I had a dream the other night involving an image that has haunted me for four years now. It is of an Indonesian woman, likely in her early 20s and probably a mother, clinging to several children who, along with her, are almost wholly submerged in the waters of the tsunami in Banda Aceh, Indonesia. She is struggling to hold on to something as she also struggles desperately to hold the children. She never lets go. They are taken from her by the water as she screams, still trying to save her own life. But the attempt is in vain. I know what her fate was. We all do.
I did not witness this firsthand. I watched it on television from the relative safety of my husband’s home in Bali. But the tsunami itself still dramatically affected me. The “residual” effects still surface more often than I ever expected them to. Although I never lost anyone personally, I felt the sorrow of the whole region. This nightmare still creeps up on me from time to time, stirring me into a place of heightened awareness and emotion.
Several days following the dream, my husband told me about the impending execution of the Bali bombers. Paddy’s Bar, the only bar my husband and I ever frequented in Kuta Beach, was destroyed in the bombs, along with the Sari Club. We were there, in fact, a few nights before returning to Canada in 2002, only nine days before the bombings themselves. I think of that often. . . . How is it we could be enjoying ourselves in one place, oblivious to any potential danger, and then find ourselves a whole world away, learning from CNN that that same place no longer existed? Two hundred people were dead and 200 more injured. And we were no longer even in the vicinity.
Three men have now been executed. They were executed by firing squad. Some of those who follow Sharia law in Indonesia were calling for the men to be beheaded but the Indonesian government considered that cruel and unusual punishment. The men would be executed under Indonesian, and not Sharia, law, which considers death by firing squad the appropriate means of execution.

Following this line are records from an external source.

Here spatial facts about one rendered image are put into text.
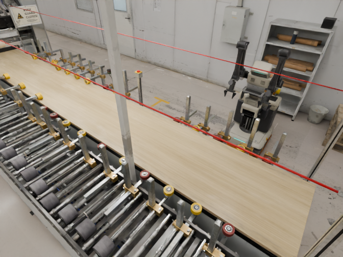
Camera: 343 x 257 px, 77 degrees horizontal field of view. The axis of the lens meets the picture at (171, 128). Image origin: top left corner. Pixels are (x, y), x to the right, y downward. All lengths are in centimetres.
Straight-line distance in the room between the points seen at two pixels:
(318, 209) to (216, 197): 175
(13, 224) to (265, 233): 254
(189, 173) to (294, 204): 80
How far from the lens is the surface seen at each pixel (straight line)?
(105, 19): 126
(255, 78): 285
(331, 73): 461
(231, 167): 193
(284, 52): 246
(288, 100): 487
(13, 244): 294
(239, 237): 172
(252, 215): 170
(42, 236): 284
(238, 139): 327
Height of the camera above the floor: 228
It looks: 38 degrees down
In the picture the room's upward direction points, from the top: 1 degrees clockwise
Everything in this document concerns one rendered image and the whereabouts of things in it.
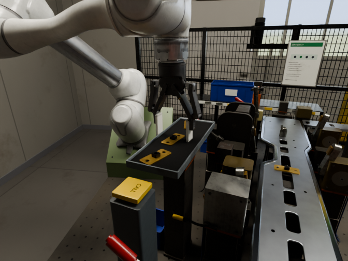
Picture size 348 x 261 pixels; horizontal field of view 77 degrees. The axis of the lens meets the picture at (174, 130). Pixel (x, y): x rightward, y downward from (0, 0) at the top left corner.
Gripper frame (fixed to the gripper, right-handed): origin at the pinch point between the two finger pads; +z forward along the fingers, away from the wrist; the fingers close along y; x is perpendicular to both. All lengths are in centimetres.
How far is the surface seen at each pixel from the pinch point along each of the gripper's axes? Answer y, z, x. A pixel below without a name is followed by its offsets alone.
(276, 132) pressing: 25, 21, 64
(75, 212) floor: -127, 118, 33
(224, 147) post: 12.3, 9.0, 13.0
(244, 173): 22.0, 9.1, 0.5
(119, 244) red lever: 10.2, 4.6, -35.6
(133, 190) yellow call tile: 6.1, 1.5, -26.7
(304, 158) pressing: 38, 20, 39
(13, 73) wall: -253, 5, 75
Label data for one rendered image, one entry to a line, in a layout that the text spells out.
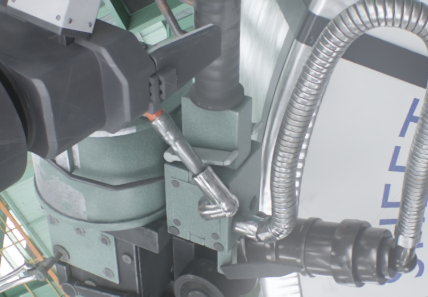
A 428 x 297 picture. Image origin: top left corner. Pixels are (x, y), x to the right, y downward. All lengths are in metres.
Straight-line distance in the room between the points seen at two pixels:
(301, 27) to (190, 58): 0.34
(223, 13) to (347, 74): 0.28
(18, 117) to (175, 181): 0.26
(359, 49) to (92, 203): 0.31
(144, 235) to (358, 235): 0.19
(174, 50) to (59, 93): 0.07
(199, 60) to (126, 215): 0.23
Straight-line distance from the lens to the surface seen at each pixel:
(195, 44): 0.43
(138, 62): 0.40
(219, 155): 0.58
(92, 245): 0.71
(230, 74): 0.56
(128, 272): 0.71
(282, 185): 0.57
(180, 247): 0.73
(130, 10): 7.39
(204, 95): 0.57
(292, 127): 0.54
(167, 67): 0.42
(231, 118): 0.57
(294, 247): 0.69
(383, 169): 0.84
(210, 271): 0.71
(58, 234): 0.73
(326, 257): 0.68
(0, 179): 0.38
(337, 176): 0.83
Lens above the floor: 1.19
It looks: 9 degrees up
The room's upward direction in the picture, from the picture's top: 115 degrees counter-clockwise
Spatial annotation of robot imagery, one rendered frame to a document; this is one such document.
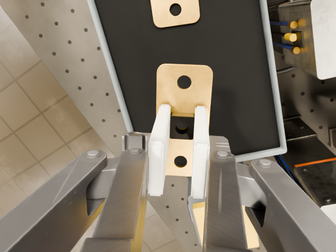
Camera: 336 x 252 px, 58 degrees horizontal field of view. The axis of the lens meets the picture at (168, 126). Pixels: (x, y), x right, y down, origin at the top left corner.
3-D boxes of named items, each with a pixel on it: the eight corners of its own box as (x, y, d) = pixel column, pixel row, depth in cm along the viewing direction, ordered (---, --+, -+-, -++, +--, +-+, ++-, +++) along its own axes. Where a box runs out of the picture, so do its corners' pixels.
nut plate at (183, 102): (204, 175, 23) (205, 183, 22) (155, 172, 24) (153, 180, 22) (213, 65, 21) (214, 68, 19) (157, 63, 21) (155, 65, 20)
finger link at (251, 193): (209, 176, 13) (281, 181, 13) (206, 134, 18) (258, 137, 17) (206, 206, 13) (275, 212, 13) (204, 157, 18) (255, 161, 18)
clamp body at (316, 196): (302, 139, 76) (392, 238, 42) (254, 149, 78) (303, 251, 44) (299, 112, 74) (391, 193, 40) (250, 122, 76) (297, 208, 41)
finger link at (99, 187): (144, 203, 14) (78, 199, 14) (155, 155, 18) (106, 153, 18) (144, 173, 13) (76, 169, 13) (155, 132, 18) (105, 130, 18)
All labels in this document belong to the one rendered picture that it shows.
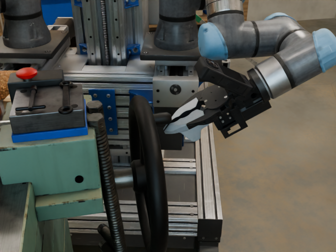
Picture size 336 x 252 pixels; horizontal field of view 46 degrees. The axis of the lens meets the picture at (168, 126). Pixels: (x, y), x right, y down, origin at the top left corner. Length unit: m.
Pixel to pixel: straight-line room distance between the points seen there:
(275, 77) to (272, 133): 1.68
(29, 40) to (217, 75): 0.77
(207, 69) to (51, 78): 0.27
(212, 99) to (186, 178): 0.93
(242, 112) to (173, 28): 0.52
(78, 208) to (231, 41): 0.44
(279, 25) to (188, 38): 0.46
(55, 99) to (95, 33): 0.84
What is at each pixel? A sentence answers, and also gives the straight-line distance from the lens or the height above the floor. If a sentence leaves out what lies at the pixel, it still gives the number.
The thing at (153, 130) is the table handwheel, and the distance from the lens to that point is 0.60.
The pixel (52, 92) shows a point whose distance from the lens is 0.60.
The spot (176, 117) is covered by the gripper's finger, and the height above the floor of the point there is 0.86.
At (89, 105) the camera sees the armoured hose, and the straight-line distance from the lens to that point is 0.62.
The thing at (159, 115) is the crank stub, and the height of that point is 0.88.
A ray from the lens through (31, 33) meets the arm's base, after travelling 1.35.
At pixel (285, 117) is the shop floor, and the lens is 2.63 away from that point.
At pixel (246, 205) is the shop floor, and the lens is 1.89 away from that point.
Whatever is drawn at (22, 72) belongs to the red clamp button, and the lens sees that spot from 0.62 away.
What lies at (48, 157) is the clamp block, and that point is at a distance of 0.57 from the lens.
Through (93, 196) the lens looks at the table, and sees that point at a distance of 0.59.
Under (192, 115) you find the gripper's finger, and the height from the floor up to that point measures 0.88.
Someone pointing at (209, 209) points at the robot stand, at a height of 0.23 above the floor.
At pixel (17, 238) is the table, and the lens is 0.52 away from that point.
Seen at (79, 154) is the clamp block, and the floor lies 0.94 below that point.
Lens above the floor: 1.25
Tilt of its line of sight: 31 degrees down
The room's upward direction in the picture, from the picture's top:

At my core, I strongly oppose the death penalty in any form . . . I think. I say I think because in my quietest moments, when I think of how our laws here in Canada can, on occasion, fail us, I question the usefulness of our entire system. What if this criminal behaviour visited my front door? What then? Could I claim to be someone who does not support the most severe punishment humanly possible in this type of situation? I don’t know that I could.
Like the tsunami, the bombing felt too close. However, I do not feel any different now, knowing that the bombers have been executed. I do not feel relieved or have a sense of “closure.” I just kind of feel numb about the whole thing. Why did all those people need to die in the first place? How do we begin to understand what an appropriate punishment for such a crime should be? Why do we continue to face these types of tragedies, whether intimately affected or just reading about them online somewhere? What I do hope comes from this is that some people somewhere are getting comfort or closure from the court’s ruling — whether I come to agree with the executions or not. More aptly, I truly hope that terrorism does not show its ugly face in Bali, Indonesia or anywhere else again.
But, we all hope for that, don’t we?